• _About this exercise_
Check each line of the entries below for the word "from", and copy the lines that have it.

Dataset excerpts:
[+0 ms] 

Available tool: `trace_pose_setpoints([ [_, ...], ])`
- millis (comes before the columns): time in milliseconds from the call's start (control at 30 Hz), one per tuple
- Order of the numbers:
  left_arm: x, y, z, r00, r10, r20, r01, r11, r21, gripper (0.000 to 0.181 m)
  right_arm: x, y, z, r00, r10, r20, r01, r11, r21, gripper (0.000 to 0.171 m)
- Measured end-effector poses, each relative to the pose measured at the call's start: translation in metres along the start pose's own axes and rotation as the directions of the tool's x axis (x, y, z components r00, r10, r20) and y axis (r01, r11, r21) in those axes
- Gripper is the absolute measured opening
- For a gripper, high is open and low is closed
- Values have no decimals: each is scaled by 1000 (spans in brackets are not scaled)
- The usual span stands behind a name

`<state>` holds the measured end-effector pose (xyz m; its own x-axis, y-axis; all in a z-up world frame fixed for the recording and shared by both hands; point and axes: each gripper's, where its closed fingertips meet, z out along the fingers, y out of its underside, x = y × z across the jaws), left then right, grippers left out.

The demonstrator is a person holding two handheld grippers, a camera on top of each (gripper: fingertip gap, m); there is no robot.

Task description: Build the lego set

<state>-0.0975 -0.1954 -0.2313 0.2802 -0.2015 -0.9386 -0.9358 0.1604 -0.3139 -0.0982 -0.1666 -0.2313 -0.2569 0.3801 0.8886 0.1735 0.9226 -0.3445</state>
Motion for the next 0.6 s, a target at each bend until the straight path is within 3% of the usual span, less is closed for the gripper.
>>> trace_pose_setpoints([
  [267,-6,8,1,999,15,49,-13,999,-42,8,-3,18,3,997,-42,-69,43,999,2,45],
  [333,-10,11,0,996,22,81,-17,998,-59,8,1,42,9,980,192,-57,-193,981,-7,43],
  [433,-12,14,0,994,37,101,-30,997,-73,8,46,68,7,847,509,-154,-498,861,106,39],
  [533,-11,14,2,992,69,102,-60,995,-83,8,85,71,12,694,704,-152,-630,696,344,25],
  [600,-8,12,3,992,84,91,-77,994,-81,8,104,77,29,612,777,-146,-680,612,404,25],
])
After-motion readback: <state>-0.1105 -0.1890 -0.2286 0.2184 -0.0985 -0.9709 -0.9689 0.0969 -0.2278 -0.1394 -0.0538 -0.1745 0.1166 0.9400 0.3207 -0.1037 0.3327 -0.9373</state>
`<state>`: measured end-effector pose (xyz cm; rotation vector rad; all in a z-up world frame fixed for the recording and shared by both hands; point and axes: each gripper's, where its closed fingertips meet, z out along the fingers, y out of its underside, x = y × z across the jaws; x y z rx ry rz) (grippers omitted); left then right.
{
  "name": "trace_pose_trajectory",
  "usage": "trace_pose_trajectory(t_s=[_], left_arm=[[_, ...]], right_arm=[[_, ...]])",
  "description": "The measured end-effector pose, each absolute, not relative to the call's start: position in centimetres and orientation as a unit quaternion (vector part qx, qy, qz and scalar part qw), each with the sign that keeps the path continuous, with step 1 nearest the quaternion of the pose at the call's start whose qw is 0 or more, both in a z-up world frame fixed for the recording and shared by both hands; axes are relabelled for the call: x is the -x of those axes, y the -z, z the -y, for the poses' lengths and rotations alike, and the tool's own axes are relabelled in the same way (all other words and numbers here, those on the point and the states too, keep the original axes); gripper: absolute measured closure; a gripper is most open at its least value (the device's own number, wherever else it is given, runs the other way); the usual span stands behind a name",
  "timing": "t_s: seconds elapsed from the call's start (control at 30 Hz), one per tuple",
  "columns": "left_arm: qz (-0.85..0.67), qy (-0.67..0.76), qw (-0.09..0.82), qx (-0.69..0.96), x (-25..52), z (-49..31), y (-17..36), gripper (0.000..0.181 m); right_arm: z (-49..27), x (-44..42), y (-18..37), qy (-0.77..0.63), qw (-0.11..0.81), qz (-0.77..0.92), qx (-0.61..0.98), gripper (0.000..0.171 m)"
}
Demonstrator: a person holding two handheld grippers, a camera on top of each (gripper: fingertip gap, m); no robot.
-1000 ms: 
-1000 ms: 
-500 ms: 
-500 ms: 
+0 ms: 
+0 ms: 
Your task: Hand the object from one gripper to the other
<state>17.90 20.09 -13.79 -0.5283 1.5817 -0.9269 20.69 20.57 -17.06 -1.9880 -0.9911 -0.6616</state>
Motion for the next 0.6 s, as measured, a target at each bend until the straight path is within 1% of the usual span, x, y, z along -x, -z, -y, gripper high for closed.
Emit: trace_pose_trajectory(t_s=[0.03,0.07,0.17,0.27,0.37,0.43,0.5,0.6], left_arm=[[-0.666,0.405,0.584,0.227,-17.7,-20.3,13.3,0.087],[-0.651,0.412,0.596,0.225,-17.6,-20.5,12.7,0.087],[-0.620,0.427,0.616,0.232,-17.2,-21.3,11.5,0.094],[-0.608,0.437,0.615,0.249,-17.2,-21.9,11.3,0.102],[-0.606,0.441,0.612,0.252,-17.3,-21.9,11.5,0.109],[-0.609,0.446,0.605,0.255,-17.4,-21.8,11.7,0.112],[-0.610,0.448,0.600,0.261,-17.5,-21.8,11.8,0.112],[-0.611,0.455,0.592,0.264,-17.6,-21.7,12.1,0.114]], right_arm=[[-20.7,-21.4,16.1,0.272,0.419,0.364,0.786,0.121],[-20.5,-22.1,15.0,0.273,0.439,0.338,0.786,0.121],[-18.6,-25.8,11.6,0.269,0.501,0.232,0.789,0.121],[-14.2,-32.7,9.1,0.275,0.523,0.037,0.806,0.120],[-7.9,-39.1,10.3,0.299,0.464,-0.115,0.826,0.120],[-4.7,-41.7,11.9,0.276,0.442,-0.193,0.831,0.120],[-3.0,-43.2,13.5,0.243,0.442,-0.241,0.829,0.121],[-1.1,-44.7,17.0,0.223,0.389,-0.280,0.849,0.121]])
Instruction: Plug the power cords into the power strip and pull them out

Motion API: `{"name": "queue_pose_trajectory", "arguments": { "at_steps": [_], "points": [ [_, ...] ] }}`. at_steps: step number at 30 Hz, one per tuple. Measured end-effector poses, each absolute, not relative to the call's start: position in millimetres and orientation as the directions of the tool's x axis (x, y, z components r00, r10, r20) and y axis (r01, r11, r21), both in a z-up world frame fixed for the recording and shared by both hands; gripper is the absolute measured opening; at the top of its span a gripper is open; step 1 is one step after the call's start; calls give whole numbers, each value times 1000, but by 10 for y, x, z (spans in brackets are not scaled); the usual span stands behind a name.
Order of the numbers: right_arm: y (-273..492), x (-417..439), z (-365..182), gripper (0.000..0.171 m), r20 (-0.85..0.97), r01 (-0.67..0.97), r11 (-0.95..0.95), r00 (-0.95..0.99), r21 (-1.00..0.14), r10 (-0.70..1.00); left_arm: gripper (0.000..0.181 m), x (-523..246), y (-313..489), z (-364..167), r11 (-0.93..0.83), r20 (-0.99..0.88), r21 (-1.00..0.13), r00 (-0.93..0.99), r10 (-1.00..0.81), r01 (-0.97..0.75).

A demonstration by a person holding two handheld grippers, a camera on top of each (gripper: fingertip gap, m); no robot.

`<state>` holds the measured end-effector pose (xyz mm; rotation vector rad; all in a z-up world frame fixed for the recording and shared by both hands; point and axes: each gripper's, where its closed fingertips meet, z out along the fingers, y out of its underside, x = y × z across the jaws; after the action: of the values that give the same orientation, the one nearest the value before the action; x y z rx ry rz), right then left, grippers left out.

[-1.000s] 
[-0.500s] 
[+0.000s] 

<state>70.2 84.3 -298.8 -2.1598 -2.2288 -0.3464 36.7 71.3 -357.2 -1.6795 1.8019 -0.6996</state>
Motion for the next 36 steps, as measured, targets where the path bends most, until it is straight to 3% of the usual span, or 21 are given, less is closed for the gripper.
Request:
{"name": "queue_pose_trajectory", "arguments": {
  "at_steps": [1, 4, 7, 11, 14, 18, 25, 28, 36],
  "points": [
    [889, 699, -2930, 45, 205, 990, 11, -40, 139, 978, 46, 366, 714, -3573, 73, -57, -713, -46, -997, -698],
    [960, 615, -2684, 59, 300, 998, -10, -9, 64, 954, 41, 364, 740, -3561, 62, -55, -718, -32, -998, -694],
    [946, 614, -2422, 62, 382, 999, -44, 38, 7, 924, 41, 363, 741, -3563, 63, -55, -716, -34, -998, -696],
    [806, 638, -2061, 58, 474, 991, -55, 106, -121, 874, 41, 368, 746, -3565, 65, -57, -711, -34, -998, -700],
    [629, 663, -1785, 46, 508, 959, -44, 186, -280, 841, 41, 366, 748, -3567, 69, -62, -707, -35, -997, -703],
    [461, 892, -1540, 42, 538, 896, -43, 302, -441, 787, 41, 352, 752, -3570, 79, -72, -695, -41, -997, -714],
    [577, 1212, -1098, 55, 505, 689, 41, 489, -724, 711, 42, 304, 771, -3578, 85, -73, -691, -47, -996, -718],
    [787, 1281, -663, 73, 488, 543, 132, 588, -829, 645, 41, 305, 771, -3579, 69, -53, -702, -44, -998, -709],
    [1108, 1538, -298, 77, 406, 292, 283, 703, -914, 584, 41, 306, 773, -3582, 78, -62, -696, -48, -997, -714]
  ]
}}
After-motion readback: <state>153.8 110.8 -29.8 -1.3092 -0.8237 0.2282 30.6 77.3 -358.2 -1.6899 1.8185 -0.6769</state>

• _Answer box_
- millis (comes before the columns): time in milliseconds from the call's start (control at 30 Hz), one per tuple
  "timing": "t_s: seconds elapsed from the call's start (control at 30 Hz), one per tuple",
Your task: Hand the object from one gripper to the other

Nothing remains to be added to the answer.